EXERCISE INSTRUCTIONS:
Look below for the line with "job: trace every instance of the white cloth", then give it again exactly, along with every line that comes after it, the final line included.

Data entries:
|---|

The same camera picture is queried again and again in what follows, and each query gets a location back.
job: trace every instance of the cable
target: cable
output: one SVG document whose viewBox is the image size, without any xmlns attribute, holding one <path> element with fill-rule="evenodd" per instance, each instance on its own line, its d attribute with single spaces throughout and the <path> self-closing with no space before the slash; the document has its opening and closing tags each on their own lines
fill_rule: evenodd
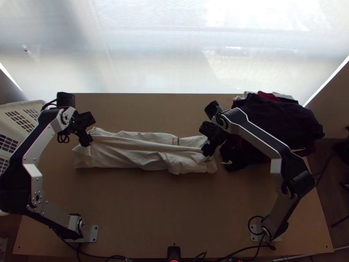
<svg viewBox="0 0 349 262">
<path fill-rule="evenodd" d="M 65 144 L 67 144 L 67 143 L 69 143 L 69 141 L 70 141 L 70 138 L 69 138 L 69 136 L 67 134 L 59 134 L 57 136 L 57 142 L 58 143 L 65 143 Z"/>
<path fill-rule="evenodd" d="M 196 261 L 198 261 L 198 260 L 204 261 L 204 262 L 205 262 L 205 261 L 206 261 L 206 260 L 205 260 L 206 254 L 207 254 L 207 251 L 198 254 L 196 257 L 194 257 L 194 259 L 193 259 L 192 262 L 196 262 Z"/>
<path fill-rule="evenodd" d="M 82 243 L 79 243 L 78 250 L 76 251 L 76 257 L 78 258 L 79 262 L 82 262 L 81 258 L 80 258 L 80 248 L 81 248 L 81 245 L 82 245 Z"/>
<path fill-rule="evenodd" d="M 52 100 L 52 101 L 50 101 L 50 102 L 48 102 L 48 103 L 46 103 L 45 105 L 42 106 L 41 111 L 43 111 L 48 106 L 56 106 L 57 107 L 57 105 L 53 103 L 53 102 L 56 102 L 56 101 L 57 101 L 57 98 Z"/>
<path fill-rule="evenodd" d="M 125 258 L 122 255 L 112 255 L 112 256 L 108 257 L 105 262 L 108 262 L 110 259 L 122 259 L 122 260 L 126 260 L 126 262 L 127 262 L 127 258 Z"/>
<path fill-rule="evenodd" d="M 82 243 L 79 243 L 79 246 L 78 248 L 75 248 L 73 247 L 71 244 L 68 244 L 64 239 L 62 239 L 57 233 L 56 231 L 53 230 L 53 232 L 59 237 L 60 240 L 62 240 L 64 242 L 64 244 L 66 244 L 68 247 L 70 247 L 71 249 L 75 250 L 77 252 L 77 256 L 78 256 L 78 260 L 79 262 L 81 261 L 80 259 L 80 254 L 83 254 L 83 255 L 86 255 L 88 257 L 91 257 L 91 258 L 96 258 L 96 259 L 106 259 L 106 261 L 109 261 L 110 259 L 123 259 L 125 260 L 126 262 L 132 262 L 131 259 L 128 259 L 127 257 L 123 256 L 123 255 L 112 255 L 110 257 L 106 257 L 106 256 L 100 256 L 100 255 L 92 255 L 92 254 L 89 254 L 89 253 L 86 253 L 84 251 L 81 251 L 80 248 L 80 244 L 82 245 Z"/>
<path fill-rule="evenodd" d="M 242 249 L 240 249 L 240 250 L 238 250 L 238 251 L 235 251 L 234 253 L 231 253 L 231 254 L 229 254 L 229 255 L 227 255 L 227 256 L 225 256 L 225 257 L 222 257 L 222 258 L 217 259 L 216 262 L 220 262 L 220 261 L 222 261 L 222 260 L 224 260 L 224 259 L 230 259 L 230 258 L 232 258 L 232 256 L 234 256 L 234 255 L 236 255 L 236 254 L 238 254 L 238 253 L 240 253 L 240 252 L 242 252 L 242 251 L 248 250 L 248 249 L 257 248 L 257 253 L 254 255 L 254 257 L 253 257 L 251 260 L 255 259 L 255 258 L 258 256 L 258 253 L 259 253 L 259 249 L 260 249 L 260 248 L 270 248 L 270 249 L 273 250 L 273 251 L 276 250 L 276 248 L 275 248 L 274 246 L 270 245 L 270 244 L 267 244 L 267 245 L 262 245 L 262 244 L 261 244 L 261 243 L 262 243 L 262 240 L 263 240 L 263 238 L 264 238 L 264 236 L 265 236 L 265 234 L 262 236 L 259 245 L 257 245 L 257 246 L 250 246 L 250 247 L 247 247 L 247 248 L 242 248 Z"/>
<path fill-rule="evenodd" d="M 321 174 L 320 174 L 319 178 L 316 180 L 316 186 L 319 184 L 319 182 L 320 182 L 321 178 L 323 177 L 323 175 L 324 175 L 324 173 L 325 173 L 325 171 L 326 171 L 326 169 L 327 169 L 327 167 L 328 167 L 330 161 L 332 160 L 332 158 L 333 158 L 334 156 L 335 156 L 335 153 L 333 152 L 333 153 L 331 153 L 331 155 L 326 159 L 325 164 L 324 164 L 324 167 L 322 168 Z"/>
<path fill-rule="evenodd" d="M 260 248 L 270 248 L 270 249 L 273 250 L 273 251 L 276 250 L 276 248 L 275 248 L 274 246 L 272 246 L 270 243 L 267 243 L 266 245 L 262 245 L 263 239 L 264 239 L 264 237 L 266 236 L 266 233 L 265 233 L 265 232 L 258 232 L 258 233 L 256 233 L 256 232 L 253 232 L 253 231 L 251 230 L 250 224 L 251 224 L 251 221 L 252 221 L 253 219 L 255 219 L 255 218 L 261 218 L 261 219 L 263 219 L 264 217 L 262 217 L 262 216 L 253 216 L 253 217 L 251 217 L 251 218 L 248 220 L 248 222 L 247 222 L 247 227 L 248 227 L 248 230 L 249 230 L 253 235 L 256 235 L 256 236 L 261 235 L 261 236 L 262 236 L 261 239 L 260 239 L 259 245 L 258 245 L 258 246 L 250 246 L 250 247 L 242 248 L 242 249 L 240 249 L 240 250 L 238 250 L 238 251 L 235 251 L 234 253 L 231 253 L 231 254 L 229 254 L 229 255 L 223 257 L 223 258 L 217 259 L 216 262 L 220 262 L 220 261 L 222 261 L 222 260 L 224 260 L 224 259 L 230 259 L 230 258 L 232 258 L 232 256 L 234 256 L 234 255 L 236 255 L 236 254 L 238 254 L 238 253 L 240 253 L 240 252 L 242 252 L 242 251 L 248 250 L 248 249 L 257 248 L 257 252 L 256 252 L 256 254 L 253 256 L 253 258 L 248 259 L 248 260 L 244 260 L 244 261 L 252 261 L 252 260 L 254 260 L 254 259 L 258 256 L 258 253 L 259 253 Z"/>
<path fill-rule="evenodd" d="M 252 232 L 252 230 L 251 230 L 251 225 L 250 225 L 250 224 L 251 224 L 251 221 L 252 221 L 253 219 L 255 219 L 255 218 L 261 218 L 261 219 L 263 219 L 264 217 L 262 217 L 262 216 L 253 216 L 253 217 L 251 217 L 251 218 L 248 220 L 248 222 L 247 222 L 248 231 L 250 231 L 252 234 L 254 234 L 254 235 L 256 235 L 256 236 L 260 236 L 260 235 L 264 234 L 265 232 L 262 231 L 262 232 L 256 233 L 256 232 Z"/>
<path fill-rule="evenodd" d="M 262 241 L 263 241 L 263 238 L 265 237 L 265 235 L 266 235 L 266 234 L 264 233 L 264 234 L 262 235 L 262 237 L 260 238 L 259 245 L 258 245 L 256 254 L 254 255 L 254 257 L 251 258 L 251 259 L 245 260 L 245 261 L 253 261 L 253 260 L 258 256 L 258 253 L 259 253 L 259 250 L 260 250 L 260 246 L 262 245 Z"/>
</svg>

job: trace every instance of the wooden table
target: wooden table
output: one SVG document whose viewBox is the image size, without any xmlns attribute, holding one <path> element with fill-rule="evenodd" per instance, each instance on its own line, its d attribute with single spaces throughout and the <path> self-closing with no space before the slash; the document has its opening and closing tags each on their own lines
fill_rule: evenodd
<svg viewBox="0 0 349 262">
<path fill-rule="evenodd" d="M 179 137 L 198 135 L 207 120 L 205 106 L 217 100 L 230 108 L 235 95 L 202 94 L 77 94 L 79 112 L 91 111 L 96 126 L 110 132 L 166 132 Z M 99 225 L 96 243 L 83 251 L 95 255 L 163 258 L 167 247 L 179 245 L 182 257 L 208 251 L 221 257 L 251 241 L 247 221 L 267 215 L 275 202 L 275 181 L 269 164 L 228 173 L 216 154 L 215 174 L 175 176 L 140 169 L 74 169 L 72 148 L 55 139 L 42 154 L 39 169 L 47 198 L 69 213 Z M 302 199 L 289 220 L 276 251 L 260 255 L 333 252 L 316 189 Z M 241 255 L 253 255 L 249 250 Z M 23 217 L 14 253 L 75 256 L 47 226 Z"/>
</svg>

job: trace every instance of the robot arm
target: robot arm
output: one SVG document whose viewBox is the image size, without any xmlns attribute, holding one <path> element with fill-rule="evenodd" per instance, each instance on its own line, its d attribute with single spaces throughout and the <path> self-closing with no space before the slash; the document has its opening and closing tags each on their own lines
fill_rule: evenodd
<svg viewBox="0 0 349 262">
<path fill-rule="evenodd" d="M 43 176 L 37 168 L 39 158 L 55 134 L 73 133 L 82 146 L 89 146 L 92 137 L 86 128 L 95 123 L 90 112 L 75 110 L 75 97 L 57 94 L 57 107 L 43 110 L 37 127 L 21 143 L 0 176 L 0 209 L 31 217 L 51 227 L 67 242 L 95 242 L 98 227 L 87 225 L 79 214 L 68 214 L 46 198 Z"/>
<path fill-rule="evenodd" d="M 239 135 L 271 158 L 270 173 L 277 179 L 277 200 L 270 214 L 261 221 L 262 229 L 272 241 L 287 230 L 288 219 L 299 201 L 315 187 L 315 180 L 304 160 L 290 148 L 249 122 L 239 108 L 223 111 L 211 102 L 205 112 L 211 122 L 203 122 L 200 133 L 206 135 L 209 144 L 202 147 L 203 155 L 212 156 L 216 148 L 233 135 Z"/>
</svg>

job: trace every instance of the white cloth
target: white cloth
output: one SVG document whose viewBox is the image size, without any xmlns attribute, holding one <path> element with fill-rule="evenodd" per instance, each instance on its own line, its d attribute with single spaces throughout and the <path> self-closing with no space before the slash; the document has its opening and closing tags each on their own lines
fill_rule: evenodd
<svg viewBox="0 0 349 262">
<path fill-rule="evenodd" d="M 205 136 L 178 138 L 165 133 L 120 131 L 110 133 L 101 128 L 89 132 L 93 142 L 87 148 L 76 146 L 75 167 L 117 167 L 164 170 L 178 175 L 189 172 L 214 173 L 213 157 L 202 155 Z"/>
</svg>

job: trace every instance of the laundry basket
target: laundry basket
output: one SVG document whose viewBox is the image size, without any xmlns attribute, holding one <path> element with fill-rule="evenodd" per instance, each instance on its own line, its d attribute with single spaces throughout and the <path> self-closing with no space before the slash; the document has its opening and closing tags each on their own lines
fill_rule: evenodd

|---|

FINISHED EXERCISE:
job: trace every instance of the white cloth
target: white cloth
output: one SVG document whose viewBox is the image size, without any xmlns attribute, holding one <path> element with fill-rule="evenodd" per instance, each instance on its own line, its d attribute with single spaces throughout and the <path> self-closing with no space before the slash; the document has its opening and closing tags each on their own lines
fill_rule: evenodd
<svg viewBox="0 0 349 262">
<path fill-rule="evenodd" d="M 205 136 L 178 138 L 165 133 L 120 131 L 110 133 L 101 128 L 89 132 L 93 142 L 87 148 L 76 146 L 75 167 L 117 167 L 164 170 L 178 175 L 189 172 L 214 173 L 213 157 L 202 155 Z"/>
</svg>

job: trace every instance of the laundry basket
target: laundry basket
output: one SVG document whose viewBox is the image size, without any xmlns attribute, holding one <path> element with fill-rule="evenodd" per instance, each instance on its own line, its d attribute with single spaces throughout and the <path> self-closing with no space before the slash; the document has its opening and closing tags each on their own lines
fill_rule: evenodd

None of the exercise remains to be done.